WHAT THIS TASK INVOLVES ::
The goal is a clean copy of all the data below, with pictures dropped and everything else retyped exactly.
****************
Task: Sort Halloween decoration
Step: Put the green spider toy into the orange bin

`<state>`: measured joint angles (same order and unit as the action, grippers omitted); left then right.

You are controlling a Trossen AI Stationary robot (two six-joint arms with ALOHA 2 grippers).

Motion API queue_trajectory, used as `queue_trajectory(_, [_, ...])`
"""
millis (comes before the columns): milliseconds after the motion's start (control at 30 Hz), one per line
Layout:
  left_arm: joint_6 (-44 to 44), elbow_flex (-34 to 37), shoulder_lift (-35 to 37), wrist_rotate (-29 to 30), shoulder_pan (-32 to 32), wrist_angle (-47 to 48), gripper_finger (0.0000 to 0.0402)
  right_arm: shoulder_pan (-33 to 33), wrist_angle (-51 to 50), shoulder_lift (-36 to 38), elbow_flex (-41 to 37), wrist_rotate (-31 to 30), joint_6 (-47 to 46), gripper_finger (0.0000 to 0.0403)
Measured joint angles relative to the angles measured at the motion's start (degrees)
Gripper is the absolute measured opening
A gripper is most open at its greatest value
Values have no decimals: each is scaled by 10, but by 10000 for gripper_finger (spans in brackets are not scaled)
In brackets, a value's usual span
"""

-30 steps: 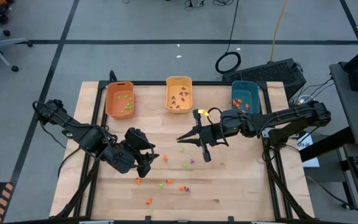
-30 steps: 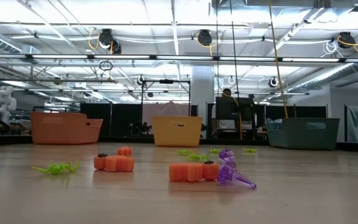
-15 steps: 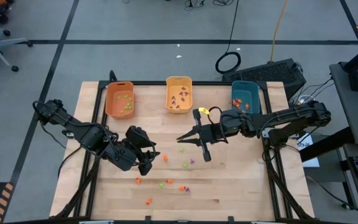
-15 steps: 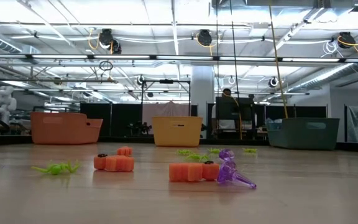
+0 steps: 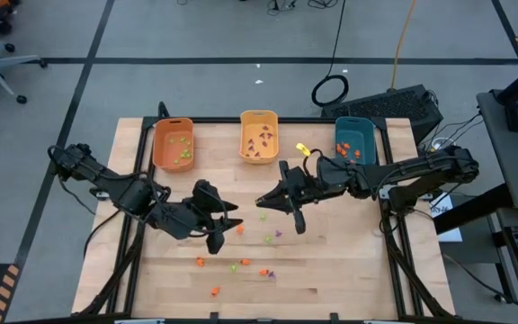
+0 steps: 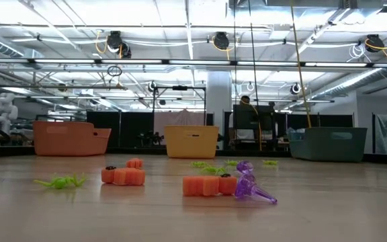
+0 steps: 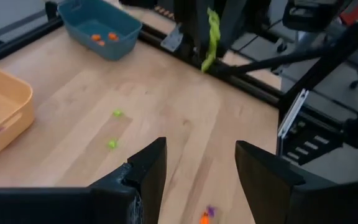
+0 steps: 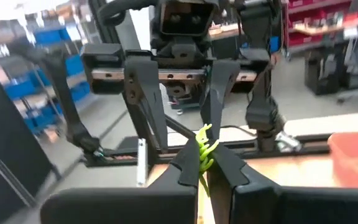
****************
THE ANSWER ::
Task: Sort Halloween decoration
Step: Put the green spider toy into the orange bin

`<state>`: measured joint angles (same order and unit as the action, grippers omitted); left then right.

You are controlling a Trossen AI Stationary robot (two six-joint arms with ALOHA 2 grippers).

Motion API queue_trajectory, used as `queue_trajectory(_, [_, ...])`
"""
millis (comes before the columns): milliseconds after the motion's start (control at 30 Hz), one per line
Layout:
  left_arm: joint_6 (-44 to 44), elbow_flex (-34 to 37), shoulder_lift (-35 to 37), wrist_rotate (-29 to 30), shoulder_pan (-32 to 32), wrist_angle (-47 to 48), gripper_finger (0.0000 to 0.0402)
  right_arm: shoulder_pan (-33 to 33), wrist_angle (-51 to 50), shoulder_lift (-36 to 38), elbow_flex (-41 to 37), wrist_rotate (-31 to 30), joint_6 (-47 to 46), gripper_finger (0.0000 to 0.0403)
Measured joint angles relative to the angles measured at the motion's start (degrees)
Gripper is the absolute measured opening
A gripper is most open at its greatest value
Values have no decimals: each is scaled by 10, but by 10000 for gripper_finger (spans in brackets are not scaled)
In brackets, a value's usual span
"""

-30 steps: 
-30 steps: 
-15 steps: 
-15 steps: 
+0 steps: 
+0 steps: 
+0 steps: 
+0 steps: 

That completes the response.